Hiramedi, 1 Maret 2019
Oleh : Fathurrahman Yahya
Menko Puan Maharani bersama Kaukus Perempua Politik Indonesia (KPPI)/Foto: Pool
Jakarta – Tulisan Tsamara Amany berjudul Perempuan Milenial Progresif dalam rubrik Kolom detikcom, 26 Januari 2018 menarik untuk dicermati. Menariknya, politisi dari Partai Solidaritas Indonesia (PSI) itu mengajak kaum perempuan, utamanya perempuan muslim Indonesia untuk berpartisipasi dalam dunia politik mengisi ruang representasi 30 % di parlemen yang masih terbuka lebar.
Hak-hak politik kaum perempuan selalu menjadi diskursus yang tak pernah usai. Pertanyaan yang selalu mengusik kita, mengapa tingkat partisipasi politik kaum perempuan di sejumlah negara (berpenduduk mayoritas) Islam, termasuk di Indonesia sangat kecil? Adakah sekat-sekat sosiokultural yang menghambat mereka memasuki ruang publik-politik yang kerap menjadi privasi laki-laki? Bukankah sejarah telah memberi pelajaran bahwa banyak perempuan yang sukses menata kehidupan publik termasuk kehidupan politik?

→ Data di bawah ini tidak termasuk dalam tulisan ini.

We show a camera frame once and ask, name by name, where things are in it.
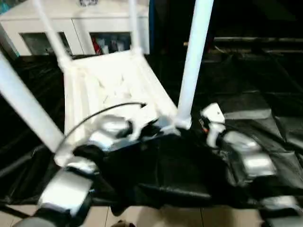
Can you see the white plastic table leg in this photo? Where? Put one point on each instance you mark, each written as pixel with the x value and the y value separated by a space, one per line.
pixel 135 26
pixel 54 40
pixel 194 59
pixel 30 106

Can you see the white plastic table top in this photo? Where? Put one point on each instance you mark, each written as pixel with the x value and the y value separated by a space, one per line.
pixel 94 82

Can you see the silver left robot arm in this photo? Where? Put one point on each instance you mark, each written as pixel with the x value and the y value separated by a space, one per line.
pixel 64 189

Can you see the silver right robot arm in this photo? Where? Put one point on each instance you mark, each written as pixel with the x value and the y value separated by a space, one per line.
pixel 253 156

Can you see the black mat cloth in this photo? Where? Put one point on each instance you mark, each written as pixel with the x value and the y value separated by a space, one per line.
pixel 248 94

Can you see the white can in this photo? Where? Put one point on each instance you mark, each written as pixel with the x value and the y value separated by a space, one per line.
pixel 105 49

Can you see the blue white printed mug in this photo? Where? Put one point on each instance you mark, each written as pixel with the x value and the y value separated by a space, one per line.
pixel 114 45

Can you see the small brown rounded object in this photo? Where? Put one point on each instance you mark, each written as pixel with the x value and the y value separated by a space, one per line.
pixel 124 224

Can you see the red bottle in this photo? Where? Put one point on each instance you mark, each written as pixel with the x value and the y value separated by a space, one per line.
pixel 95 46

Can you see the dark blue vertical panel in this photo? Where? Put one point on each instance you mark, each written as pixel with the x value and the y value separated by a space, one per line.
pixel 152 23

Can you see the black backdrop cloth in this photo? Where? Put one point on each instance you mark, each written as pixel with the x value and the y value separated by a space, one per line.
pixel 248 16

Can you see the white glass-door cabinet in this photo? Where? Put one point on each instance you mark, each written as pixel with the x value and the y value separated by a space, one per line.
pixel 82 23

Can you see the silver bowl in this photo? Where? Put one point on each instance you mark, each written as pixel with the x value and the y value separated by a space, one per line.
pixel 86 2

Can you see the black table stand leg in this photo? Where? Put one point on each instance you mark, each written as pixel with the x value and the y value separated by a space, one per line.
pixel 14 210

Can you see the teal white patterned banner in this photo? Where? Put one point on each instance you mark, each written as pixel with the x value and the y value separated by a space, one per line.
pixel 4 6

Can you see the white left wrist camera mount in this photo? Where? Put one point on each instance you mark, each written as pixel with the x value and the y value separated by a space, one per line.
pixel 139 123

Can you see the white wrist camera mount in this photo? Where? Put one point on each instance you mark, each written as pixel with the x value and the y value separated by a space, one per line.
pixel 139 123
pixel 215 113

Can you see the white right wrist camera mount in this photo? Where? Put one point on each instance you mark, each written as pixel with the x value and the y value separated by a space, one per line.
pixel 215 113

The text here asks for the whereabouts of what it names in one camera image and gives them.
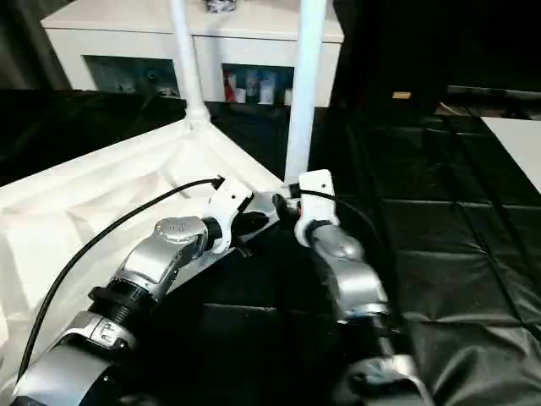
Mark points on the grey curtain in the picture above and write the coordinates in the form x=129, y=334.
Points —
x=25, y=46

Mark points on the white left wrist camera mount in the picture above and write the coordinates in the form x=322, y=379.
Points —
x=228, y=199

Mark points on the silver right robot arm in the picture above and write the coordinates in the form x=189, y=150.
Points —
x=359, y=287

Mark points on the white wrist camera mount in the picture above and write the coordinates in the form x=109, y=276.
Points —
x=317, y=186
x=228, y=199

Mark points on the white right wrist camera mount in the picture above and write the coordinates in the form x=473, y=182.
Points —
x=317, y=186

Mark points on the white flat board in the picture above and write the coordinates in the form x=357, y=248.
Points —
x=520, y=148

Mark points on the white cabinet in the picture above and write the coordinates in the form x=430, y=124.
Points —
x=127, y=38

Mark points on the white plastic table top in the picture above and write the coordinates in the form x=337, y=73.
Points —
x=84, y=203

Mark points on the small red item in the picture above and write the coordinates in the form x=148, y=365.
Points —
x=228, y=86

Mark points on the white plastic table leg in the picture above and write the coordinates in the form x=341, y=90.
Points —
x=304, y=84
x=186, y=55

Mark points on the dark patterned ornament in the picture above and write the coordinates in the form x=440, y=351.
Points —
x=222, y=5

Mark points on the black side table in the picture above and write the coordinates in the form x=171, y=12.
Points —
x=494, y=99

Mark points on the black mat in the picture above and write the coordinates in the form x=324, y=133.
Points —
x=444, y=211

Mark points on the small white bottle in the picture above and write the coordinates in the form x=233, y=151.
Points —
x=266, y=91
x=241, y=95
x=288, y=96

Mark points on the small yellow tag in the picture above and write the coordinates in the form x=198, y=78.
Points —
x=401, y=95

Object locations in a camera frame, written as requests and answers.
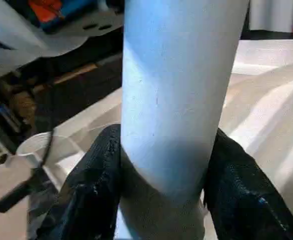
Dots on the grey slotted plastic panel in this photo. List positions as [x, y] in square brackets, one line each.
[31, 45]

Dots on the white plastic table top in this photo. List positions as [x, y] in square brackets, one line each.
[266, 110]

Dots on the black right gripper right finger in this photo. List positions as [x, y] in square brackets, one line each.
[246, 200]

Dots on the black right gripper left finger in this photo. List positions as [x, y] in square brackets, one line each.
[84, 200]

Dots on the white plastic table leg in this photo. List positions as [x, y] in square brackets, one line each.
[171, 100]

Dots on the white glass-door cabinet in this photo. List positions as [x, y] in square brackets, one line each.
[276, 15]

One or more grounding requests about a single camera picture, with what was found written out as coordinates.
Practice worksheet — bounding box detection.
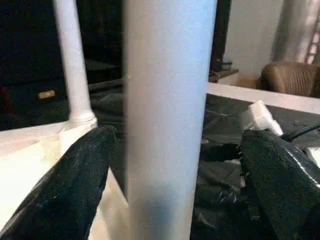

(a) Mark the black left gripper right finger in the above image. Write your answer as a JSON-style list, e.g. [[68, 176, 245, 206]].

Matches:
[[239, 129, 320, 240]]

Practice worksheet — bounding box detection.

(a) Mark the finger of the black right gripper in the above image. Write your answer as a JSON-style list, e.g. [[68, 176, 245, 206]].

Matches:
[[203, 142, 241, 163]]

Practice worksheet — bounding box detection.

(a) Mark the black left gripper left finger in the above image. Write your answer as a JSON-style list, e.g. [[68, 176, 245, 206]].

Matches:
[[0, 124, 117, 240]]

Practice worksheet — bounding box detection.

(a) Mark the white plastic table top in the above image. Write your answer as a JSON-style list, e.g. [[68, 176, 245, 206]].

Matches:
[[0, 122, 130, 240]]

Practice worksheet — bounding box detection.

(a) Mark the white tapered table leg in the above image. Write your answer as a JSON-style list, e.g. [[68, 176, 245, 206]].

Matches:
[[53, 0, 98, 127], [122, 0, 218, 240]]

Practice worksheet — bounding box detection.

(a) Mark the black work mat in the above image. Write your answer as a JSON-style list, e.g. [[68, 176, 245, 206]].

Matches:
[[0, 87, 320, 240]]

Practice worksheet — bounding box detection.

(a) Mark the white flat board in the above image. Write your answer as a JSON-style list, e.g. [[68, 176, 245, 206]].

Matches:
[[206, 82, 320, 115]]

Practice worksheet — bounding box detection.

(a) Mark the small tan object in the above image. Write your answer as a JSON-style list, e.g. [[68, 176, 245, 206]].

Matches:
[[37, 90, 56, 100]]

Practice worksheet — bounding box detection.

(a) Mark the beige curtain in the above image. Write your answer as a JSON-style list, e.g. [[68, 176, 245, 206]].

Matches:
[[271, 0, 320, 66]]

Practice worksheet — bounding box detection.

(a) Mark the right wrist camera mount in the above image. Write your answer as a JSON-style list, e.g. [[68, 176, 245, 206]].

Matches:
[[241, 99, 284, 137]]

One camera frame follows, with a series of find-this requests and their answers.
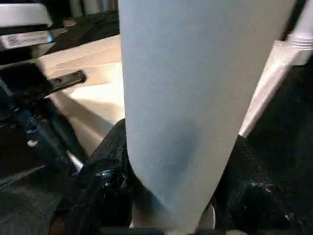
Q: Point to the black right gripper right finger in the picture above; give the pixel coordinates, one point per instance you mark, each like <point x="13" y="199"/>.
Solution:
<point x="264" y="195"/>

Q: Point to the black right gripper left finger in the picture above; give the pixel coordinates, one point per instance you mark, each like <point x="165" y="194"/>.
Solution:
<point x="102" y="183"/>

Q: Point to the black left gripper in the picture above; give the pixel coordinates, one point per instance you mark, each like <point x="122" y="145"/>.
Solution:
<point x="22" y="83"/>

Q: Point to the black work mat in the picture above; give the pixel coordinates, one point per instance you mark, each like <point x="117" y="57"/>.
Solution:
<point x="281" y="110"/>

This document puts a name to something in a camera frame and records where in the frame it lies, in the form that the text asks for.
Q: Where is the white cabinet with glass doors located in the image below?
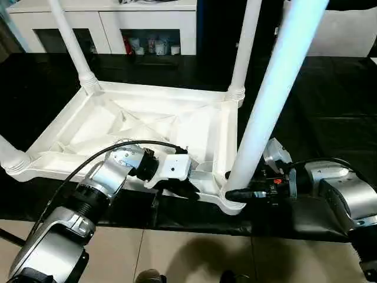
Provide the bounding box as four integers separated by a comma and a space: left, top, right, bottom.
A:
5, 0, 197, 56

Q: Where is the white plastic table leg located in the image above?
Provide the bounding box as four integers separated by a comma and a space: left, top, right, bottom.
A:
225, 0, 330, 202
227, 0, 260, 103
48, 0, 100, 94
0, 134, 32, 175

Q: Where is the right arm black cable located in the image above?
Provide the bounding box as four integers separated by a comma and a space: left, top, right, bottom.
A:
282, 158, 377, 191

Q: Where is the black mat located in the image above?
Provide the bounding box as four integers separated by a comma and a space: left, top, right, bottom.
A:
0, 52, 377, 243

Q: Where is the grey cushion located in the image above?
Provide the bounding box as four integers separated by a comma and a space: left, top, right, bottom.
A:
275, 8, 375, 57

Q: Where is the dark olive round object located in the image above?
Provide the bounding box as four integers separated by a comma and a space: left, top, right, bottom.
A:
136, 268, 166, 283

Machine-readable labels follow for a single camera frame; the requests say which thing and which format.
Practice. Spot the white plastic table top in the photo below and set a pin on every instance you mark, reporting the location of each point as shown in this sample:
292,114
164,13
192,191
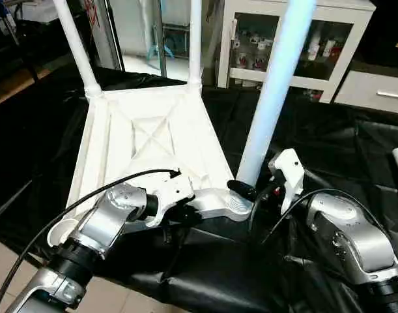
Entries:
153,137

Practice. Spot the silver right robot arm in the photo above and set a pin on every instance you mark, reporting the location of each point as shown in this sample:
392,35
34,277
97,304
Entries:
348,231

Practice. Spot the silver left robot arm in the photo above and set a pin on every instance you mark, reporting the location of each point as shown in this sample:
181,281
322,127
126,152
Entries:
101,225

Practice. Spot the white drawer unit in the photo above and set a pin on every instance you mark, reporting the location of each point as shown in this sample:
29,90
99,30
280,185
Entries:
374,91

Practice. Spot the white glass door cabinet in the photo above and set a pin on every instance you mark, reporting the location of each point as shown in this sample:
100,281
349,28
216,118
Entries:
329,45

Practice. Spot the black table mat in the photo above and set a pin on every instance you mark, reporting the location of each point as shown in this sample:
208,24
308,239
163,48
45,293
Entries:
29,143

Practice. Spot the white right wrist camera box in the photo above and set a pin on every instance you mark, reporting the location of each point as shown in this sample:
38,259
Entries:
288,171

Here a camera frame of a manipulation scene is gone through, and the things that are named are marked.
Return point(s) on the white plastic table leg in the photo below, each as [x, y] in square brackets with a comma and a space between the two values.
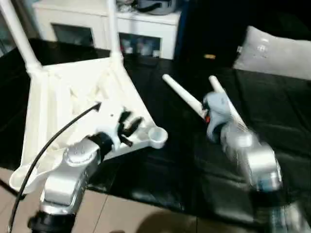
[22, 41]
[182, 93]
[114, 29]
[218, 85]

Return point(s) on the white plastic table top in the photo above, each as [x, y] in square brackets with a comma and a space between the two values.
[60, 97]

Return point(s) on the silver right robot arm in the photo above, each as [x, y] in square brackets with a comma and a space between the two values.
[255, 160]

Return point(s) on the black mat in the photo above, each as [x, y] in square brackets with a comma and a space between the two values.
[194, 157]

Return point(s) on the black case with gold label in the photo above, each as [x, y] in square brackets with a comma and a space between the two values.
[211, 31]

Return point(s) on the grey pillow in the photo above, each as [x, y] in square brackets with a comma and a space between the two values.
[274, 53]

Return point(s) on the white glass-door cabinet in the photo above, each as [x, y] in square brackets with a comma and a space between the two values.
[73, 21]

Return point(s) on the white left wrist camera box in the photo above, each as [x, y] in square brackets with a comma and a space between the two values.
[109, 116]

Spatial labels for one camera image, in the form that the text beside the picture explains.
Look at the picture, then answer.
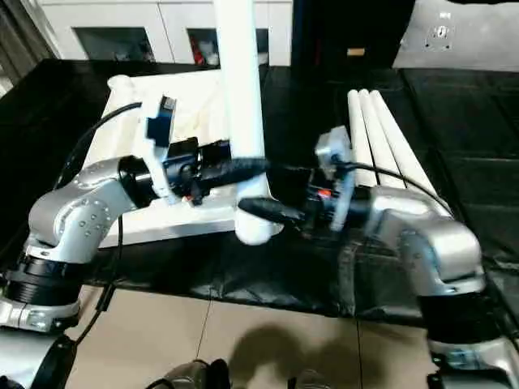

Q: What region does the white plastic table leg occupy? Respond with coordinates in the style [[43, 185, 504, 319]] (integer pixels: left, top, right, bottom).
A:
[[368, 89, 454, 218], [212, 0, 273, 244], [347, 89, 380, 188], [358, 88, 406, 190]]

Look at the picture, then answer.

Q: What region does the white plastic table top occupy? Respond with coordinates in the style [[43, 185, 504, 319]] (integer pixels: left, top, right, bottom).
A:
[[99, 72, 285, 249]]

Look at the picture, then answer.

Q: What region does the black table mat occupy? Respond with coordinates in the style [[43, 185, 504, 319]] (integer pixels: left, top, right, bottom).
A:
[[0, 58, 519, 337]]

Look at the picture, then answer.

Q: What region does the white cabinet with glass doors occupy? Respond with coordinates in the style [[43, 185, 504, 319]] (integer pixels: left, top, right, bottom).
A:
[[52, 0, 295, 68]]

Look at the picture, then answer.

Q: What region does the glossy black box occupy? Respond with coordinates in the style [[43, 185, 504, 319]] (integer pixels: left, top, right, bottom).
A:
[[291, 0, 414, 70]]

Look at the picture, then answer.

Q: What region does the dark right robot foot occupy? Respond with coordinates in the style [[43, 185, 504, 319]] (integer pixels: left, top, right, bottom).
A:
[[290, 368, 329, 389]]

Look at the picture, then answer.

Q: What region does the dark robot foot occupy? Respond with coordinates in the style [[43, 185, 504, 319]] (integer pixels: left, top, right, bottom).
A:
[[160, 358, 230, 389], [290, 368, 329, 389]]

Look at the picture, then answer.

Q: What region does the dark left robot foot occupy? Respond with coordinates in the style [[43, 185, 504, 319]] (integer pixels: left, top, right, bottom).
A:
[[160, 358, 230, 389]]

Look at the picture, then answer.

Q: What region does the grey curtain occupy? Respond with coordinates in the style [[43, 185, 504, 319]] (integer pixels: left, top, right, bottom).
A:
[[0, 0, 62, 88]]

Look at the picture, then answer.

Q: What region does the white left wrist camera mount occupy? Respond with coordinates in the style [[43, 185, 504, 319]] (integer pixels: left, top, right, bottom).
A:
[[141, 95, 182, 207]]

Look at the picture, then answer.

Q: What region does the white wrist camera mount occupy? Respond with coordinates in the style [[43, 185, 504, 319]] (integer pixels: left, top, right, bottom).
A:
[[141, 95, 182, 207], [315, 125, 354, 232]]

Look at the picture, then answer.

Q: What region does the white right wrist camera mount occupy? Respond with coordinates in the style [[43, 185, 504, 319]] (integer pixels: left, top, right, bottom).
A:
[[315, 125, 354, 232]]

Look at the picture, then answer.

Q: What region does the black left wrist camera cable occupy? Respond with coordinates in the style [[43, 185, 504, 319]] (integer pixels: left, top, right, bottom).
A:
[[56, 101, 145, 191]]

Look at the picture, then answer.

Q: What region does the thin black cable with ferrite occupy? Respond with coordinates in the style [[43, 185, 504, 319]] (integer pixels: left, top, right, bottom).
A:
[[75, 214, 125, 349]]

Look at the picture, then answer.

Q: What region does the white panel with round mount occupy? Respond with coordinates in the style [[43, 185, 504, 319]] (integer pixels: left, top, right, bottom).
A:
[[395, 0, 519, 70]]

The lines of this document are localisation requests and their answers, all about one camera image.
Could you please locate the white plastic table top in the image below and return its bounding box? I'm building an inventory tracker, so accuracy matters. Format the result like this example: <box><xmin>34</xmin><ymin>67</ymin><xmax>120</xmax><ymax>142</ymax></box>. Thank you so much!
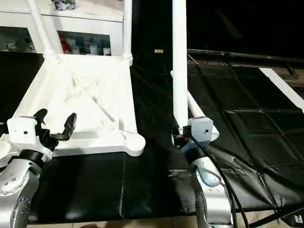
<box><xmin>0</xmin><ymin>54</ymin><xmax>146</xmax><ymax>157</ymax></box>

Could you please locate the white plastic table leg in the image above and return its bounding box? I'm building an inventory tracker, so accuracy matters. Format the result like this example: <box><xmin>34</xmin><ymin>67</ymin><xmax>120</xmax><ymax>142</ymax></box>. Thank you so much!
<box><xmin>122</xmin><ymin>0</ymin><xmax>133</xmax><ymax>64</ymax></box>
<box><xmin>171</xmin><ymin>0</ymin><xmax>189</xmax><ymax>130</ymax></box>
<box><xmin>26</xmin><ymin>0</ymin><xmax>57</xmax><ymax>61</ymax></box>
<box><xmin>170</xmin><ymin>70</ymin><xmax>220</xmax><ymax>142</ymax></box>

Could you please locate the black work mat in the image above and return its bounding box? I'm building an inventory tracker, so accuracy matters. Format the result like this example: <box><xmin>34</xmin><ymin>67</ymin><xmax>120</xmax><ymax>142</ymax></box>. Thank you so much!
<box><xmin>0</xmin><ymin>50</ymin><xmax>304</xmax><ymax>221</ymax></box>

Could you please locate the red bottle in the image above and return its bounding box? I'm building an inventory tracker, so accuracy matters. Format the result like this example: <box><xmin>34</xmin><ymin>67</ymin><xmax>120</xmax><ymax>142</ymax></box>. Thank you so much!
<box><xmin>59</xmin><ymin>34</ymin><xmax>70</xmax><ymax>54</ymax></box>

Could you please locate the white glass-door cabinet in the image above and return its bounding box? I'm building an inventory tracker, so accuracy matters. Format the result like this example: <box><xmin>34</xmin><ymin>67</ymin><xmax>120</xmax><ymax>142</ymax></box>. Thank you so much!
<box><xmin>0</xmin><ymin>0</ymin><xmax>125</xmax><ymax>57</ymax></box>

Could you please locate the white flat strip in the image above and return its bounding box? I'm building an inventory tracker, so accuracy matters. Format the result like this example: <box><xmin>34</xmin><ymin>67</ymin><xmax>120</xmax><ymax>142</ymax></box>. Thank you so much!
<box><xmin>259</xmin><ymin>67</ymin><xmax>304</xmax><ymax>111</ymax></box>

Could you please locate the grey crumpled object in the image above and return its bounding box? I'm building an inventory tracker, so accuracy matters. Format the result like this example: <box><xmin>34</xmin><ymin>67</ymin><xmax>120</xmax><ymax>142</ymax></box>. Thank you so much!
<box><xmin>52</xmin><ymin>0</ymin><xmax>76</xmax><ymax>10</ymax></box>

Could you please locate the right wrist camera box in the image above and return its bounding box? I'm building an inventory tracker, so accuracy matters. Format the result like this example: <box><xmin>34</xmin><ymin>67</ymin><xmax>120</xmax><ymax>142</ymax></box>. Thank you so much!
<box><xmin>188</xmin><ymin>116</ymin><xmax>213</xmax><ymax>142</ymax></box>

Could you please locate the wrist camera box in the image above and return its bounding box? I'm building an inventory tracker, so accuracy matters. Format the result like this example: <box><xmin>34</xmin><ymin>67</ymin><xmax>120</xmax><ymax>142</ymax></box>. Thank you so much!
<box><xmin>7</xmin><ymin>115</ymin><xmax>54</xmax><ymax>160</ymax></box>
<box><xmin>188</xmin><ymin>116</ymin><xmax>213</xmax><ymax>142</ymax></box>

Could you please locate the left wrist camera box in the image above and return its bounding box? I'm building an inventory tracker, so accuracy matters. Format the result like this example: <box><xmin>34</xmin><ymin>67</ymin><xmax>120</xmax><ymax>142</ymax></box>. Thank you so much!
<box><xmin>7</xmin><ymin>115</ymin><xmax>54</xmax><ymax>160</ymax></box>

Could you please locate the dark long rail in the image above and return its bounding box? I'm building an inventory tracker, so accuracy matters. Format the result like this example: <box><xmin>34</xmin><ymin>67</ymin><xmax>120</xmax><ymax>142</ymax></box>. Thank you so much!
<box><xmin>188</xmin><ymin>48</ymin><xmax>304</xmax><ymax>62</ymax></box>

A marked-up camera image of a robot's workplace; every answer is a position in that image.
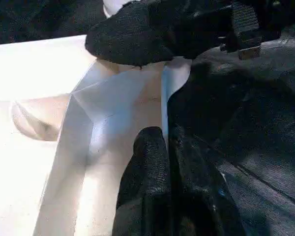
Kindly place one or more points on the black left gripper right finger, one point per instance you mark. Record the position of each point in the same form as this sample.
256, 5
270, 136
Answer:
199, 196

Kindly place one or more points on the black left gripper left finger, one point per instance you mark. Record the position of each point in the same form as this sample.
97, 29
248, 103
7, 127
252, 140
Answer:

Tulisan ini coba mengurai pertanyaan di atas sekaligus mengukuhkan hak-hak kesetaraan perempuan secara teologis (Islam) dan peran mereka dalam percaturan politik modern, sebagaimana diperankan Walikota Surabaya, Tri Rismaharini (Risma).
Paradigma Tafsir dan Fikih
Sejak abad ke-20 M, isu-isu pemberdayaan, kesetaraan, dan hak-hak publik perempuan sudah didengungkan oleh para kampion gerakan feminisme di dunia Islam misalnya Qasim Amin dan Nawwal Sa’dawi di Mesir, Fatima Mernissi di Maroko, dan Riffat Hasan di Pakistan.
Mereka menyerukan pemberdayaan kaum perempuan melalui pendidikan, kesempatan kerja, bahkan partisipasi politik. Lewat bukunya Le Harem Politique Le Prophetee Les Femmes, Mernissi menganjurkan penafsiran kembali teks-teks klasik Islam (tafsir dan fikih), karena di dalamnya ada kecenderungan misoginis yang secara sistematik menanamkan kebencian terhadap perempuan.
Sejauh ini, upaya-upaya pemberdayaan kaum perempuan melalui pendidikan formal maupun informal sudah menunjukkan adanya hasil signifikan. Tetapi, sejauh ini pula muncul pertanyaan, mengapa peran publik-politik kaum perempuan di sejumlah negara (berpenduduk mayoritas) Islam, termasuk di Indonesia kerap dipersoalkan?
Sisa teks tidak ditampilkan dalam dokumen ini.